Zirvede görüşülen ana konu Ukrayna idi. Ama zirvenin yapılmış olması da, içeriği de Avrupa'dan Afrika'ya, Ortadoğu'dan Asya'ya kadar birbirinden farklı gibi görünen, ancak bir noktada birleşen dolaylı mesajlar içeriyordu.
- Avrupa'ya mesaj; bükemediğin eli öpeceksin: ABD'nin bir önceki Başkanı Joe Biden'ın "mirası" yerle bir edildi. Biden ve Avrupalılar'ın Rusya'yı ve özellikle de Putin'i Ukrayna işgali nedeniyle "küresel parya" haline getirme politikası sona erdi. Dünya siyasetinde Avrupa kıtasının giderek azalmakta olan rolü, Alaska zirvesi ile dibe vurmuş oldu.
- Çin'e mesaj; Trump Putin'le ittifak peşinde: Trump, bir önceki Başkan Biden ve Avrupalılar'ın Rusya'ya yaptırımlarla somutlaşan "sopa" politikasını bir tarafa bırarak, "havuçları" devreye soktu. Belli ki mevcut Amerikan yönetimi yaptırımlar nedeniyle giderek güçlenen Moskova-Pekin ittifakından rahatsızlık duymaya başlamış. Trump, "kırmızı halılarla" Putin'e "uluslararası meşruiyet", Alaska'daki madenlerin işletme hakkının bir kısmını Rus şirketlere verme vaadiyle de ekonomik işbirliği havuçlarını sundu. Bu arada Ukrayna'nın yarısı işgal edilmiş, ne gam. Çin'le girilecek olası kör dövüşüne hazırlanıyor ABD ve Rusya'nın en azından "tarafsız" kalması gerek.
- Dünyaya mesaj; azınlık meselesi "patlamaya hazır bomba": Rusya'nın Ukrayna'daki Rus azınlıkları bahane ederek başlattığı işgal dalgasının Trump eliyle "meşrulaştırılma" olasılığı, azınlıkları ile sorun yaşayan tüm ülkeler için kritik mesajlar içeriyor.
İlk akla gelen örnek Afrika; Sudan da, Somali de azınlıklar üzerinden karışık. Libya'da "azınlık" yok ama, "aşiret" üzerinden kavga büyük. ABD'de Trump yönetimi Güney Afrika'da "beyaz azınlığın hakları" üzerinden siyasi mesajlar veriyor. Bir de Somali'den bağımsızlığını ilan eden, ancak kimsenin tanımadığı Somaliland meselesi var ki, önümüzdeki günlerde en çok konuşulacak konular arasında; Trump yönetimi, komşu Cibuti'deki Çin üssünü kontrol altına almak için Somaliland'ı resmen tanıma işaretleri vermeye başladı.

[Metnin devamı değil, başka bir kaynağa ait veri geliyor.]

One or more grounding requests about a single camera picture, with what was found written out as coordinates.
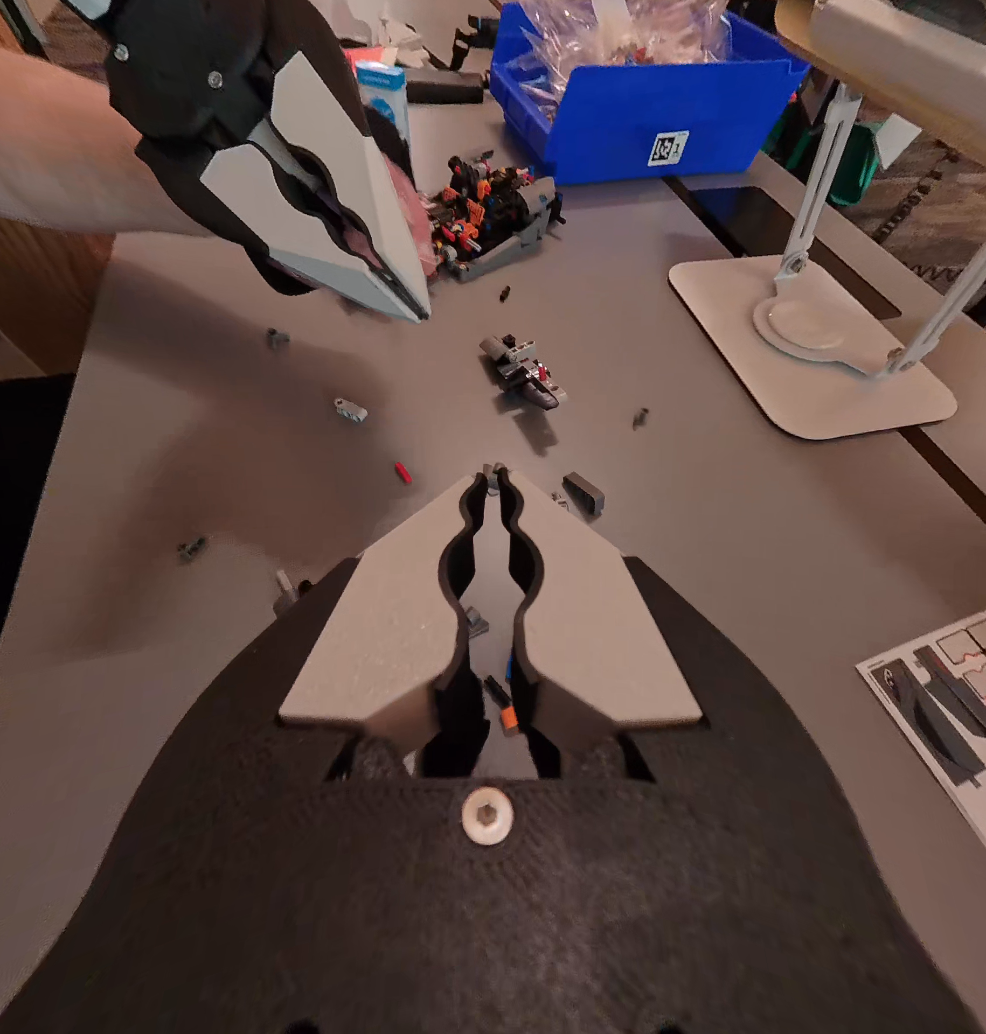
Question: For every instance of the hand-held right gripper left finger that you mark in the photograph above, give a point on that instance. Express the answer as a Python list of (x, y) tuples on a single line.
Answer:
[(372, 638)]

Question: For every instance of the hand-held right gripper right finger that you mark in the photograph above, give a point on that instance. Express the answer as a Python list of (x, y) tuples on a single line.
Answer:
[(606, 638)]

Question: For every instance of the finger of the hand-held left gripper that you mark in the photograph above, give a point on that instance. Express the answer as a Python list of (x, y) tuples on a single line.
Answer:
[(267, 210), (339, 153)]

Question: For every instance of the grey axle connector lego assembly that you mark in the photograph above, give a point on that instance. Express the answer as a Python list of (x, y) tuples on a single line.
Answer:
[(287, 594)]

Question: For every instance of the black grey lego wing assembly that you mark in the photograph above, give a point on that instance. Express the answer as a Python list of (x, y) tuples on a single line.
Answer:
[(525, 371)]

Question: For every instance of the person's left forearm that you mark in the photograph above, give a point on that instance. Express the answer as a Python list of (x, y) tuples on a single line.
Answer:
[(56, 145)]

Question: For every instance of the grey lego joint piece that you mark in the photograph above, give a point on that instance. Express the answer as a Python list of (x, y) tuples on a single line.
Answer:
[(475, 620)]

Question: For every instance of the lego car chassis model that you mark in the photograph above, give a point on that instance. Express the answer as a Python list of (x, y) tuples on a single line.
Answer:
[(493, 218)]

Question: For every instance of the dark grey lego pin connector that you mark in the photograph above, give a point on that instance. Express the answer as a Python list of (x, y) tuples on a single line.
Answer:
[(192, 549)]

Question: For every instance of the light grey lego beam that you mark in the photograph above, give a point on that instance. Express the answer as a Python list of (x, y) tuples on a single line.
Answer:
[(350, 409)]

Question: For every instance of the person's left hand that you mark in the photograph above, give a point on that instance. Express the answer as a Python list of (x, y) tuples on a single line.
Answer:
[(408, 210)]

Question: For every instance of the white blue gum packet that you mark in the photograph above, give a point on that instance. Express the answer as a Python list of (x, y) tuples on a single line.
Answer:
[(384, 97)]

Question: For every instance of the red white paper packaging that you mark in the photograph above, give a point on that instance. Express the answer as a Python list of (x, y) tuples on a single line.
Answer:
[(380, 55)]

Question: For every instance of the clear plastic bags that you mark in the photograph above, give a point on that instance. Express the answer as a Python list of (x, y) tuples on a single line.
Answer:
[(622, 32)]

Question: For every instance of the blue bin with square tag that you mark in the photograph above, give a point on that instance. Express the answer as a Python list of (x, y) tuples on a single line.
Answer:
[(663, 105)]

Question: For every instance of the black white sticker sheet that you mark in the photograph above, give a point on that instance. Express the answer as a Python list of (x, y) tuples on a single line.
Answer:
[(945, 711)]

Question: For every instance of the green plastic crate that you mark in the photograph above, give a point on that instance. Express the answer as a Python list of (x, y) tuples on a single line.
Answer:
[(848, 170)]

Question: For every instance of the white paper tag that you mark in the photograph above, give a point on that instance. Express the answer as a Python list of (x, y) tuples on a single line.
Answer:
[(897, 141)]

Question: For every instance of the tan wooden stand board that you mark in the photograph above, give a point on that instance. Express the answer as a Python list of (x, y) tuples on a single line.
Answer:
[(929, 121)]

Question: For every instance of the black bracket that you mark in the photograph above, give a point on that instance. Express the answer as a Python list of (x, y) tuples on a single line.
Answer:
[(473, 40)]

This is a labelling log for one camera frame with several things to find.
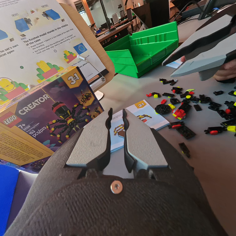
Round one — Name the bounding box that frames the purple lego set box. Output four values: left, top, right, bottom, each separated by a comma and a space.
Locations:
0, 66, 105, 172

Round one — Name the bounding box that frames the person's right hand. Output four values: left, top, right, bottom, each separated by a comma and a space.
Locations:
180, 55, 236, 82

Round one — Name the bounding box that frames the printed instruction sheet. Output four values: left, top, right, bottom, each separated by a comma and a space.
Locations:
0, 0, 107, 103

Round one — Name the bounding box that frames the blue plastic bin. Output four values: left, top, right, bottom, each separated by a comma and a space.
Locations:
0, 164, 21, 236

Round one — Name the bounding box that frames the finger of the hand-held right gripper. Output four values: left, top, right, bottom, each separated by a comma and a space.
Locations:
181, 50, 236, 81
162, 14, 236, 67

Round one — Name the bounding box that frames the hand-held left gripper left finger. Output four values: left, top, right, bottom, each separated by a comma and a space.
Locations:
66, 108, 113, 172

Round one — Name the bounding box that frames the open spider instruction booklet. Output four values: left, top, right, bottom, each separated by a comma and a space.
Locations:
110, 100, 170, 153

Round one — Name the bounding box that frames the pile of lego pieces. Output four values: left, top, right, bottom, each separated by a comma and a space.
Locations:
147, 78, 236, 158

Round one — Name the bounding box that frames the closed instruction booklet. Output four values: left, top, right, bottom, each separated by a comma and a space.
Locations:
166, 59, 183, 69

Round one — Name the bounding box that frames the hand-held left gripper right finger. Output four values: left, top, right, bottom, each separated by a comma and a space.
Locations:
123, 109, 169, 174

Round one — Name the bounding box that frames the green plastic bin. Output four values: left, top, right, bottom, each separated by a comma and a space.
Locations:
104, 21, 179, 79

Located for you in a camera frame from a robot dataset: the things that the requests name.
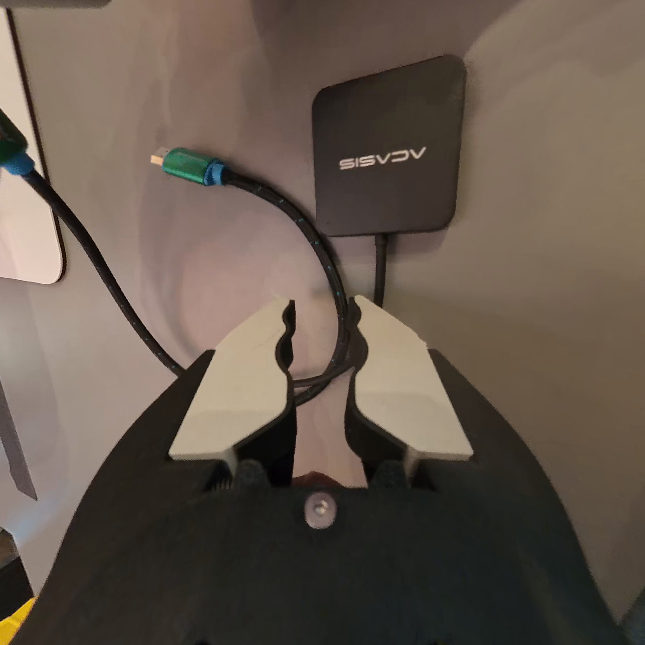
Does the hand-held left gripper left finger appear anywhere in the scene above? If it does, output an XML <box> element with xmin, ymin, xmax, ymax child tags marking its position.
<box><xmin>168</xmin><ymin>297</ymin><xmax>297</xmax><ymax>463</ymax></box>

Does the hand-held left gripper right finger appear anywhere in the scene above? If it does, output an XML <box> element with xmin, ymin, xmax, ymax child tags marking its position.
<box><xmin>345</xmin><ymin>295</ymin><xmax>475</xmax><ymax>474</ymax></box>

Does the black braided hdmi cable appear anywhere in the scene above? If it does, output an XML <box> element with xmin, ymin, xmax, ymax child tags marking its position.
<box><xmin>0</xmin><ymin>108</ymin><xmax>363</xmax><ymax>410</ymax></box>

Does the black and silver usb hub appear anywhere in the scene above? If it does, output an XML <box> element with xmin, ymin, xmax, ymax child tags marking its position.
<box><xmin>294</xmin><ymin>54</ymin><xmax>468</xmax><ymax>391</ymax></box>

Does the white wooden laptop stand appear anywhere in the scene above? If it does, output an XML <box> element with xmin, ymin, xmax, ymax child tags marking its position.
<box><xmin>0</xmin><ymin>10</ymin><xmax>67</xmax><ymax>285</ymax></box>

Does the yellow plastic bin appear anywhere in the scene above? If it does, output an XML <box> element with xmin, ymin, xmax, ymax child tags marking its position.
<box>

Ve son olarak Türkiye'ye mesaj...
ABD'nin Ankara Büyükelçisi'nin Osmanlı'nın sonunu getiren "millet sistemini" övmesi ile, İsrail'in Suriye'deki Dürzi azınlık üzerinden ülkenin tüm güneyinin kontrolünü ele geçirmesinin eş zamanlı gerçekleşmesi tesadüf değil.
Türkiye'nin PKK terör örgütünü dağıtma politikasının amacı ve zamanlaması doğru olsa da, hem aktörleri, hem de yöntemler yanlış. İktidar bloku adında "demokrasi" geçen TBMM komisyonu ile Kürt meselesini çözmeye çalışırken, diğer yandan CHP'ye yönelik -haklılığına pek kimsenin inanmadığı- adli operasyonlar ile şaibeli belediye başkanı transferleri devam ediyor.
İktidar cenahında ABD'nin Ankara Büyükelçisi Barrack'ın Suriye'nin kuzeyindeki PKK uzantısı yapının dağıtılacağına dair verdiği sözler konusunda ise gelişme yok; Ankara siyasi koridorlarında "Amerikan elçisi tutamayacağı sözler mi verdi?" sorusu daha sık dillendirilmeye başlandı. Sıkıntı büyük.